We are lucky enough to be based in northern Portugal, where we make custom cycling & triathlon clothing in a small factory with around 25 staff. All of our fabrics come from Portugal, Spain and Italy and we sell almost exclusively into northern Europe. Whilst there are several manufacturers based in Southern Europe like us some smaller, some larger, but we are all mainly not competing against each other but against a small number of extremely large Chinese factories. The question we would like to address here, is why the hell should you buy European?
The gigantic elephant in the room is Champion System, which employs over 700 people in its Shenzhen factory and is the market leader for custom cycling clothing in many of the major markets in north America, Europe and Australasia. But as well as Champion System there are other large factories that are making the kit for European owned brands, so the Chinese tentacles actually stretch much deeper into the sector than may appear.
The Chinese hit the European market extremely hard starting in around 2007, when they flooded the cycling market with cheap and cheerful kit, upsetting many of the complacent European brands that typically dominated their domestic market with little foreign competition. Champion System really came to dominate around 2010 however when it stepped up the quality to rival that available in Europe and invested heavily in marketing and set up offices in 22 countries to represent their brand.
Under this Chinese onslaught it became a battle for survival for European manufacturers. Many northern European brands had to close down their domestic manufacturing and either shut down all together or began sourcing their kit also from China or from southern Europe. Meanwhile southern European manufacturers also had to sharpen up their act or also face closure.
These last 10 years have been difficult for Carvalho Custom also, but there is no doubt that we are slowly bouncing back now as prices coming out of China for medium to premium quality kit have risen dramatically whilst our prices have risen only slowly to make us competitively priced once more. Furthermore there is a backlash in the cycling community against buying from China and a rediscovered reverence for European brands. This is not just because of the higher prices now coming out of China or the reduced carbon footprint in not having to ship clothing half way round the world, but also perhaps a realisation that the China is run by a despicable dictatorship with scant regard for human rights or environmental stewardship and that given a choice we should buy our cycling clothing and all manner of other goods from somewhere else.

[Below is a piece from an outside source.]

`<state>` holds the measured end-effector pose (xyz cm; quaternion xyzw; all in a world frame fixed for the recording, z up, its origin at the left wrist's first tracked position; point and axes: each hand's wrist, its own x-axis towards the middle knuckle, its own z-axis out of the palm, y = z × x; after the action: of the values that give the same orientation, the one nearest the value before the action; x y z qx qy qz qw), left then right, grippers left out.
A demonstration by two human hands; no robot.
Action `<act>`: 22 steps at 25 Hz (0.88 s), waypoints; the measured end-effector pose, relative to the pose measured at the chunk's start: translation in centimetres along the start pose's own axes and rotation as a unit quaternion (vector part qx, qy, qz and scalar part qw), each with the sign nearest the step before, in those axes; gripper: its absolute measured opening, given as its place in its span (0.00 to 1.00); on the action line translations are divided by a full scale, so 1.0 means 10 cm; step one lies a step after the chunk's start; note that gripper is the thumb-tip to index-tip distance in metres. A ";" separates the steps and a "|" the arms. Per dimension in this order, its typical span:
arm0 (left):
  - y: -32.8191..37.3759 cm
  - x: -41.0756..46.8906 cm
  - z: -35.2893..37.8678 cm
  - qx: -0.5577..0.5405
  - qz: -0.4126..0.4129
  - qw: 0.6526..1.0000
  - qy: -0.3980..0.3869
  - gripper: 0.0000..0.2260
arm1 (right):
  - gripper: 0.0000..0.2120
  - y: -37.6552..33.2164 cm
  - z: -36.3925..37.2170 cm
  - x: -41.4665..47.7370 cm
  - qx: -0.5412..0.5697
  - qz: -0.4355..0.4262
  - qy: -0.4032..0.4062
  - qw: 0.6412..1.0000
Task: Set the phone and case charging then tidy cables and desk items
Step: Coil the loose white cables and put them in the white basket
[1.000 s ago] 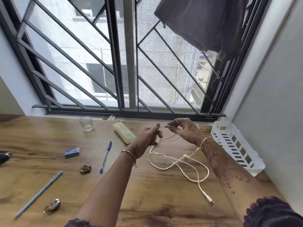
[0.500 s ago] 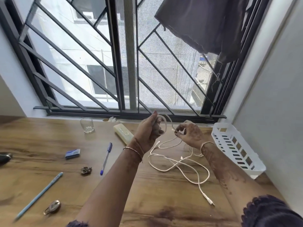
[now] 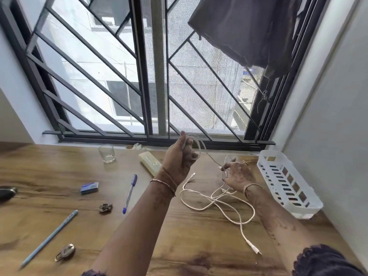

Perhaps it is the well televised suppression of democracy and human rights in Hong Kong, the bellicosity towards Taiwan, the not so well televised oppression of the Uighur muslims and the international outrage over their handling of Covid-19 that have all served as a wake-up call to consumers that this might not be a country they should be doing business with.
For the sake of all European cycling & triathlon clothing suppliers, we have to hope that whilst the 2010s were the decade of the Chinese, the 2020s will belong to Europe.